▸ What you will do
Work out how many lines of the data contain "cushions" and reply with that number alone.

▸ Records from a dataset
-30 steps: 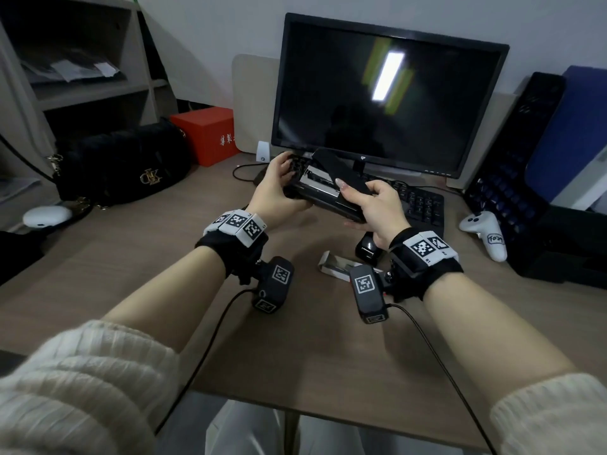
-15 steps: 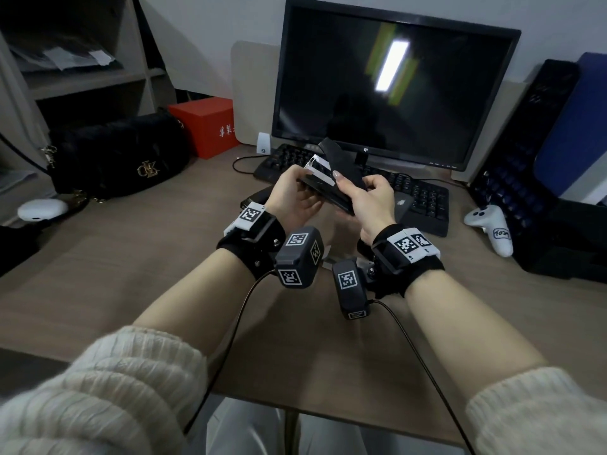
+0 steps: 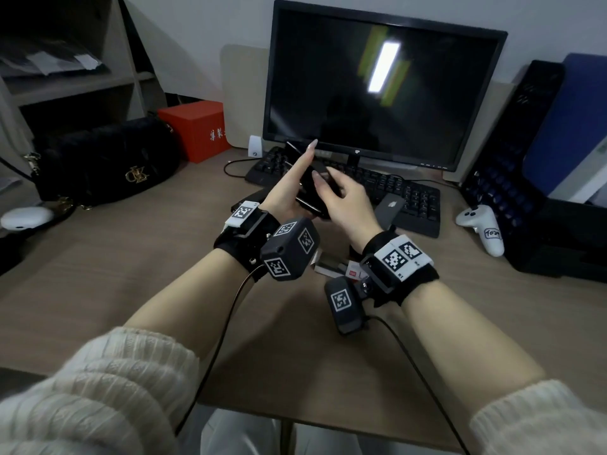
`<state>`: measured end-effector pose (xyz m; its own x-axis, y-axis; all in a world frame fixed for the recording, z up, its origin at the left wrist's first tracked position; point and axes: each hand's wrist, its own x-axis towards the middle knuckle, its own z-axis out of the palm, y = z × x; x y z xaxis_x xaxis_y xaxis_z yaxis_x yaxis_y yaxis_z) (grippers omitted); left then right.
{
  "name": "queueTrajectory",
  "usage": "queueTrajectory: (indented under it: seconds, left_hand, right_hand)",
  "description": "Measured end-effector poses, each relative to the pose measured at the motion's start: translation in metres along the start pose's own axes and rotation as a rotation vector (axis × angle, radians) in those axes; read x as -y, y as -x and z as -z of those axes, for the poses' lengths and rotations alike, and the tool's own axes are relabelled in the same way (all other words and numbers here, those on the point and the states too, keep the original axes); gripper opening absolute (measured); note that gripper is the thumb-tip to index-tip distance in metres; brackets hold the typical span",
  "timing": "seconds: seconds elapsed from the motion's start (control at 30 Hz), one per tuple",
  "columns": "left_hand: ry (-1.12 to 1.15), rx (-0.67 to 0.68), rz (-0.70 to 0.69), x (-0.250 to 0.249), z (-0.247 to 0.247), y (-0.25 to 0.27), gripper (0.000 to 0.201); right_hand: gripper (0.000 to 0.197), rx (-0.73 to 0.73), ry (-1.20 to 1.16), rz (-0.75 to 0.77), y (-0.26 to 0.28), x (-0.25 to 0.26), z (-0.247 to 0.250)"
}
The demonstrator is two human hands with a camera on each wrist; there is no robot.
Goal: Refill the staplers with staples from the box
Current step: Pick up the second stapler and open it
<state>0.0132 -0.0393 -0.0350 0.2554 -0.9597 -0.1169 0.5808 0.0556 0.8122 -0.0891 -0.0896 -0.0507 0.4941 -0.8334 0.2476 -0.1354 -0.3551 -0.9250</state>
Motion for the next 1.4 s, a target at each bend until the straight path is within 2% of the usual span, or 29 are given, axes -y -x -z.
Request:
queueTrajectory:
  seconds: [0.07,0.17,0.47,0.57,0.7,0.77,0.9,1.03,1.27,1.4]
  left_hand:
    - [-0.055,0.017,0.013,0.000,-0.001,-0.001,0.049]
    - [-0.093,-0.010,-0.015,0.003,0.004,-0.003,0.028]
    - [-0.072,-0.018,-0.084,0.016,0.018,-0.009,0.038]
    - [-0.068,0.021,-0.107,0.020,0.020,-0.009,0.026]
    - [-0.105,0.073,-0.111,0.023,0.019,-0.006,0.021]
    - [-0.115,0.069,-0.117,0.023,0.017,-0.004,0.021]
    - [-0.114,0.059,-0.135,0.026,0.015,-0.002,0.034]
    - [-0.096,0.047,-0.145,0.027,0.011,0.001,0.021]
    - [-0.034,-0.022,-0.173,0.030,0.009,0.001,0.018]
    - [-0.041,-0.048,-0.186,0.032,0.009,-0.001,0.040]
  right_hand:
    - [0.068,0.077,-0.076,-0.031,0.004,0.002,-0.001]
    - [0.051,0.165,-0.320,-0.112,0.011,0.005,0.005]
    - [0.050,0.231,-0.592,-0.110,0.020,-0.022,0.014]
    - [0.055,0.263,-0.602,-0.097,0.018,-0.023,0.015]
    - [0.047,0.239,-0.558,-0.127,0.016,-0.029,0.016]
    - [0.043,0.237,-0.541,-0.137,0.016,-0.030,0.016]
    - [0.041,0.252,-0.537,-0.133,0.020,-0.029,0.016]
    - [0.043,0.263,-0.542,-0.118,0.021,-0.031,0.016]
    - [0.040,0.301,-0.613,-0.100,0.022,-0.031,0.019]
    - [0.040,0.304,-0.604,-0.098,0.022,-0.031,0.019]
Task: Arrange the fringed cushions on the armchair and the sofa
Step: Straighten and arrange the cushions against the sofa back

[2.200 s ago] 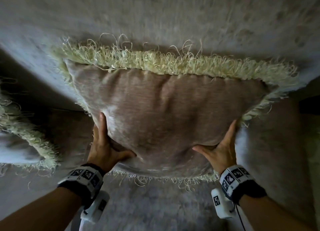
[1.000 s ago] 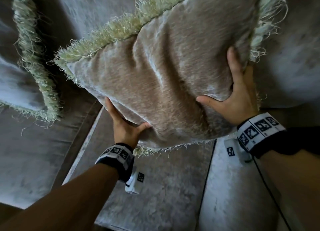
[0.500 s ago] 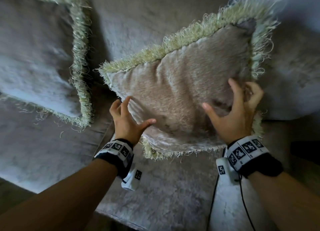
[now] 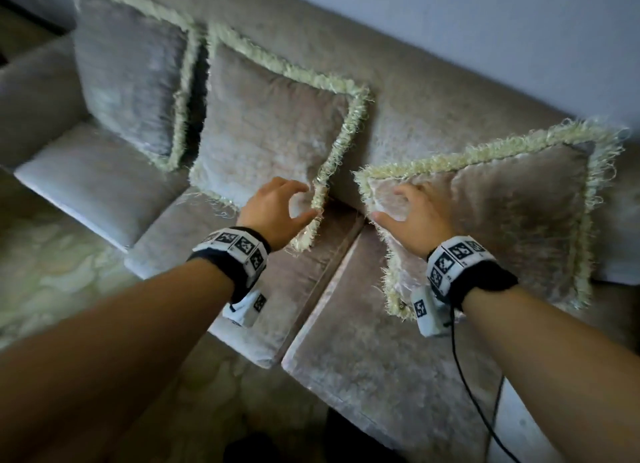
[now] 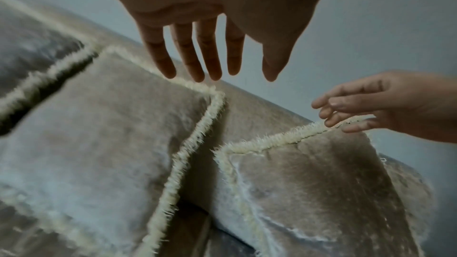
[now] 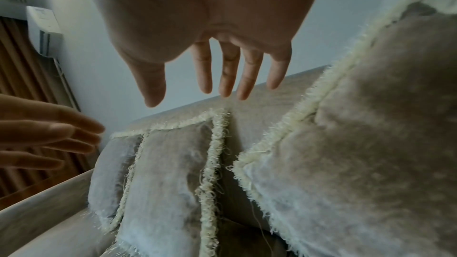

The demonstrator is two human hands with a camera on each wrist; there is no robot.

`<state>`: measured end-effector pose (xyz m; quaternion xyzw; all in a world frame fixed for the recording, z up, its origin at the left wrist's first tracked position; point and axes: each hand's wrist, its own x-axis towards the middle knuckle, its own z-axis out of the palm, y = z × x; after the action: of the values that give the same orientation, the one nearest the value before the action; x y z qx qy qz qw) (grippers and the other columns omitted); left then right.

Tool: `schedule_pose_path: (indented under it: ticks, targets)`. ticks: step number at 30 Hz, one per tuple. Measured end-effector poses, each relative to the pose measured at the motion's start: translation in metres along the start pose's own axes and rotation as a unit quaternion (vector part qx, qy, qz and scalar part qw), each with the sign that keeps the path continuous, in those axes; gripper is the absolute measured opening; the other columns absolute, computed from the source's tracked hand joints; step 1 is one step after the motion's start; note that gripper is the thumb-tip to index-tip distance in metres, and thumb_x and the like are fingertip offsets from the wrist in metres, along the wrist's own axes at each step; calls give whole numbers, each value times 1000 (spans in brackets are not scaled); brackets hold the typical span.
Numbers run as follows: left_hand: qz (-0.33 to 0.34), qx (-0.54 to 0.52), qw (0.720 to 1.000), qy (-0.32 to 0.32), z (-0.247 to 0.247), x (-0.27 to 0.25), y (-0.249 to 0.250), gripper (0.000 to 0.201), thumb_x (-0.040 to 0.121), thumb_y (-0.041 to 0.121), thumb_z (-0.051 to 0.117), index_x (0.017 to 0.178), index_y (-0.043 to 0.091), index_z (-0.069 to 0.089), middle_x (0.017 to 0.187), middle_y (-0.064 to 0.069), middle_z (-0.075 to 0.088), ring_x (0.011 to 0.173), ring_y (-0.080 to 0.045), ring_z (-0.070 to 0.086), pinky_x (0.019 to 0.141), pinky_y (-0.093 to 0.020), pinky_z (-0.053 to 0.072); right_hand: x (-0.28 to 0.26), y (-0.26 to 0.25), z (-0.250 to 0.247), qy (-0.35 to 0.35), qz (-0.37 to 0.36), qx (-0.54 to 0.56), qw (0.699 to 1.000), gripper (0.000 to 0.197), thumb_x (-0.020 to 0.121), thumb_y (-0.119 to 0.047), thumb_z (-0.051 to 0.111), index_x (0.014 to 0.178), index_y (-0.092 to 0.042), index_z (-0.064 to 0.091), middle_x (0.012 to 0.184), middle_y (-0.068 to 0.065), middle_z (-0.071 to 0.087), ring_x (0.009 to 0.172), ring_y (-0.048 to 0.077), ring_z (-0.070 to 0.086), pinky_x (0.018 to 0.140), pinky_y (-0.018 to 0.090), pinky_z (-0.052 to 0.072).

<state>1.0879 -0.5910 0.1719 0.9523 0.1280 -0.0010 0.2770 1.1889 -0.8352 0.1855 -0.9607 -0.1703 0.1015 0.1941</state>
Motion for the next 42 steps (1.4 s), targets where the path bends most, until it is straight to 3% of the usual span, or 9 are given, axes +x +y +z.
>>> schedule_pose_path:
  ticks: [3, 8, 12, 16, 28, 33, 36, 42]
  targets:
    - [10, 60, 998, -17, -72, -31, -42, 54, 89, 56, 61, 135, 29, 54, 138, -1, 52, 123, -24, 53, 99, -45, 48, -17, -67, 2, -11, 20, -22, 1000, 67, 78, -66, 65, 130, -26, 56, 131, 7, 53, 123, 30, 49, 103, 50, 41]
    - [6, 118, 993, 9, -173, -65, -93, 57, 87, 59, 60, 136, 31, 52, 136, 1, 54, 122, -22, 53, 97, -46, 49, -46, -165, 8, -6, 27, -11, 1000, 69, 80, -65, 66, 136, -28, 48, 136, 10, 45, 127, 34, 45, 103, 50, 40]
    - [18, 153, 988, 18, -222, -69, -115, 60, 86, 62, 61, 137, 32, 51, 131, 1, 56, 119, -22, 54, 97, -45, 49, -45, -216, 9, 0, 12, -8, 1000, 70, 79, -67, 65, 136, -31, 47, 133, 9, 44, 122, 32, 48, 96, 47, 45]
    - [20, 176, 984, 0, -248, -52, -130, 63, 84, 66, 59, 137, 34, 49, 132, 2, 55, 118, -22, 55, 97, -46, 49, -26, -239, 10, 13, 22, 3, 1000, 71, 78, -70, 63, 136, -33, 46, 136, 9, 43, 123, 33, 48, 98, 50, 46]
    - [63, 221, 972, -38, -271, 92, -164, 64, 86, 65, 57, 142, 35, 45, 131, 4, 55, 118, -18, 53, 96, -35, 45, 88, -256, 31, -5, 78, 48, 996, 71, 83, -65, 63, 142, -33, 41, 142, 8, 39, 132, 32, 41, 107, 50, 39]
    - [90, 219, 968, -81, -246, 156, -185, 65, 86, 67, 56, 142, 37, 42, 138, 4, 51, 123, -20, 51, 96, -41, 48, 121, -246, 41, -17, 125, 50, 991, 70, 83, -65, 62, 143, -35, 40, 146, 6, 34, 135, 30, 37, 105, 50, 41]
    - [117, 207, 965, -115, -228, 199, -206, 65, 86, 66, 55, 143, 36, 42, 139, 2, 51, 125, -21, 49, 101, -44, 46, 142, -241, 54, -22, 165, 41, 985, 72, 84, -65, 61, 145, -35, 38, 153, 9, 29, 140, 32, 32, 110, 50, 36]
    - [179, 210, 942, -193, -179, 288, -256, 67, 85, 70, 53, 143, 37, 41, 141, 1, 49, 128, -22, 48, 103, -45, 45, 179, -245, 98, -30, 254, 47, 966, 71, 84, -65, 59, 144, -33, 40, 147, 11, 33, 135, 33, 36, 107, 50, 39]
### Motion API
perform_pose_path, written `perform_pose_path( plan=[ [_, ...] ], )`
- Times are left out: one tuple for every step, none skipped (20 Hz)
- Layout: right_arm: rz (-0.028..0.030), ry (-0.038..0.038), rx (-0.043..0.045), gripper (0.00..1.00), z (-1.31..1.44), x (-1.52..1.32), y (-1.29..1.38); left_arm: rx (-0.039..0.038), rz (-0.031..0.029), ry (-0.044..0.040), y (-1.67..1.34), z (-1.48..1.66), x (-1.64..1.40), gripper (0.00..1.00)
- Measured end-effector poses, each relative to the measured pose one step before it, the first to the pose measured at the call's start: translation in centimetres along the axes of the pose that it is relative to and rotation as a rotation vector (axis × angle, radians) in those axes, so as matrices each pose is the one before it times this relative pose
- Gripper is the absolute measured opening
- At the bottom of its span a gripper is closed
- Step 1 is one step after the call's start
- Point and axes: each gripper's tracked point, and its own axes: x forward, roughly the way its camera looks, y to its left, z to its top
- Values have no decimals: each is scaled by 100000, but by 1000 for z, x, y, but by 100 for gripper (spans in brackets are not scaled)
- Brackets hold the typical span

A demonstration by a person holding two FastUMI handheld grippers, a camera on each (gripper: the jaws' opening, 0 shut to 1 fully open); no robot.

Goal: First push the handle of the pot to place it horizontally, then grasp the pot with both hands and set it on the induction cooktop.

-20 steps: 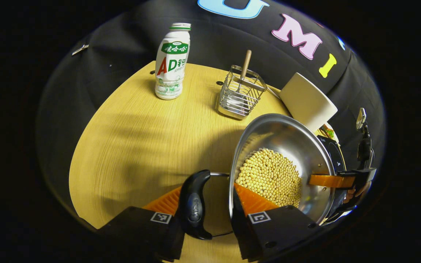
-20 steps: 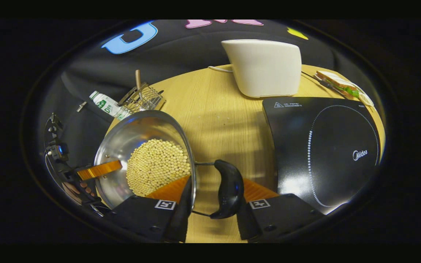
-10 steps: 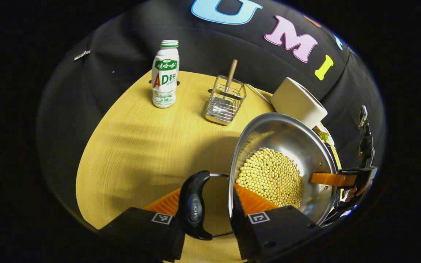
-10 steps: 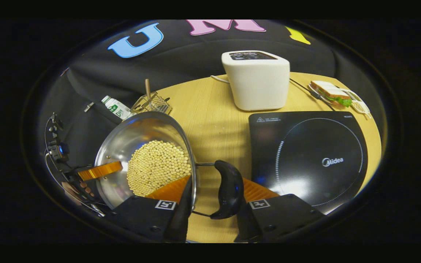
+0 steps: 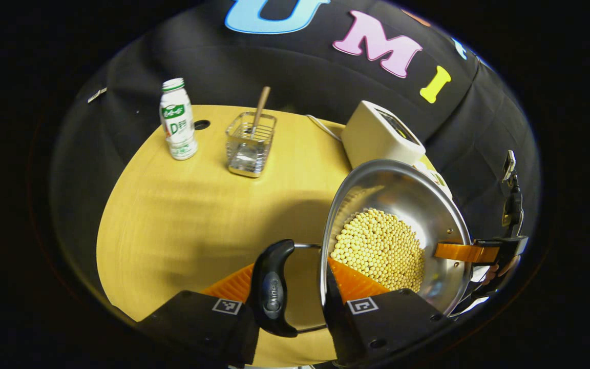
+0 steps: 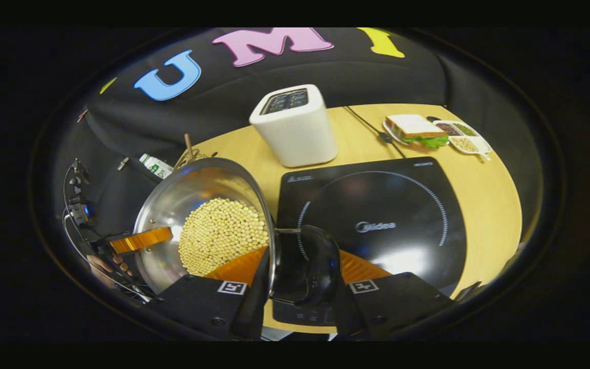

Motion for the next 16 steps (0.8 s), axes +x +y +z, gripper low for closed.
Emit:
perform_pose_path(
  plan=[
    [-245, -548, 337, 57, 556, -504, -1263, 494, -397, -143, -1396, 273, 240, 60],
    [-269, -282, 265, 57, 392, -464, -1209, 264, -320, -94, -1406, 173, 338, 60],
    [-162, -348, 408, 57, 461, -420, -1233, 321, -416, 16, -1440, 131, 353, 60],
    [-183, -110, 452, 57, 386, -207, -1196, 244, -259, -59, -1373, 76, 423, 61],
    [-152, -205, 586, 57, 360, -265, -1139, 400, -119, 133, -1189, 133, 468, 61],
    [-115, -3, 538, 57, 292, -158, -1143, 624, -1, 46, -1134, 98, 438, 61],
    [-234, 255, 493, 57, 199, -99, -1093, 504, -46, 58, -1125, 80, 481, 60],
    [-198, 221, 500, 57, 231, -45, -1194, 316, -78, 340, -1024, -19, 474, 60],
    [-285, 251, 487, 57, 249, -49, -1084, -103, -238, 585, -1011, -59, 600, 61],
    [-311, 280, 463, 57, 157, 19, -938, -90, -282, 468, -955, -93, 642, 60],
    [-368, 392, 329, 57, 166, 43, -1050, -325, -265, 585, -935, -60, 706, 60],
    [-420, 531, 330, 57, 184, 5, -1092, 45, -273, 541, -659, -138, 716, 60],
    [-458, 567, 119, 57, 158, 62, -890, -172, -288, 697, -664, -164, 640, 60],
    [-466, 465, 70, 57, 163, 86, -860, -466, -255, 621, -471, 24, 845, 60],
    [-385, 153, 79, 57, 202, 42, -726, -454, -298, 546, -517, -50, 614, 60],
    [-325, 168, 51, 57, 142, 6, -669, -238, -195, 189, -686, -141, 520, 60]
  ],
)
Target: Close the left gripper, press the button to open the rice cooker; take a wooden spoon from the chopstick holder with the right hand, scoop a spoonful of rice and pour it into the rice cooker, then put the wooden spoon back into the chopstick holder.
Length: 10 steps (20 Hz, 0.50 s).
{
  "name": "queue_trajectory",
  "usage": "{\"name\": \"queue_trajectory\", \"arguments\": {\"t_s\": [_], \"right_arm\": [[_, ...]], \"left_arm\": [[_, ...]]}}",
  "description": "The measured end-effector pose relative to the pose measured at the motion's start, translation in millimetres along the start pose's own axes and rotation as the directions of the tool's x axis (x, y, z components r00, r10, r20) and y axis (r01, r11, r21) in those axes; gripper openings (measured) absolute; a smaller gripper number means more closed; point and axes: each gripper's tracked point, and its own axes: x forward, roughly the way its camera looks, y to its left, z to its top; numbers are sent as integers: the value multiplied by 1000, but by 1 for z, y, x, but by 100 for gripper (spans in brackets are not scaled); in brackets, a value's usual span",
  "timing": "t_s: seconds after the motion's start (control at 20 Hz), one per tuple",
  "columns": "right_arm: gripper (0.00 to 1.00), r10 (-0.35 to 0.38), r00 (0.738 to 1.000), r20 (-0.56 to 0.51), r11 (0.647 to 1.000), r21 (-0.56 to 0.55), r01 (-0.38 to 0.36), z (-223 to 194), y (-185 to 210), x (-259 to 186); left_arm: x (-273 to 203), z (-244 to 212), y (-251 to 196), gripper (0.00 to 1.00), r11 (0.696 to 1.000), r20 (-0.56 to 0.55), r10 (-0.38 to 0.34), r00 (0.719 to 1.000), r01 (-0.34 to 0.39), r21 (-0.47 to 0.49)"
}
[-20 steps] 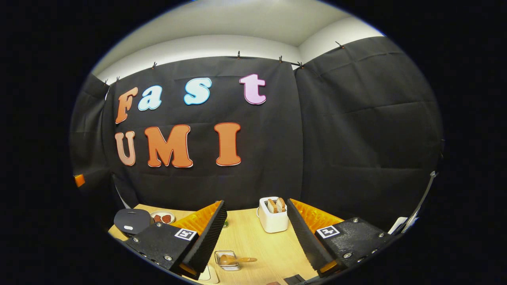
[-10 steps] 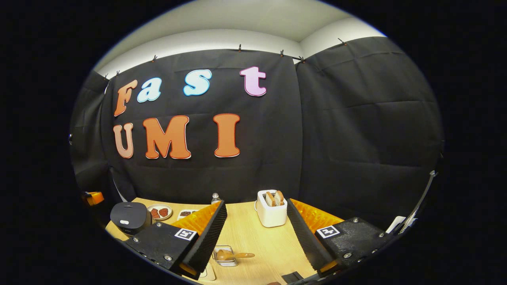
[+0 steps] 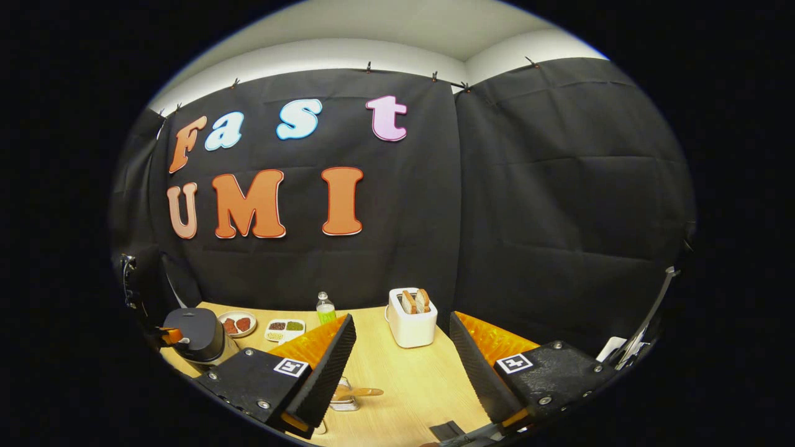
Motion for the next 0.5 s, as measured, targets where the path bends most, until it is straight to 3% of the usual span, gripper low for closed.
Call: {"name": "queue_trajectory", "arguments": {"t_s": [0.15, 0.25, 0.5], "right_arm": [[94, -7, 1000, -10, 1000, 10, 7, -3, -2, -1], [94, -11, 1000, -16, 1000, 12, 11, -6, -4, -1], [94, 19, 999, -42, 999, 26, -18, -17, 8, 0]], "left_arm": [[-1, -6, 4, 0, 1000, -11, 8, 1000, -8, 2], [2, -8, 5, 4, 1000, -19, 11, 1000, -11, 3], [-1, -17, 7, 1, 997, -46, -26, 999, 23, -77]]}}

▸ Result of the task
2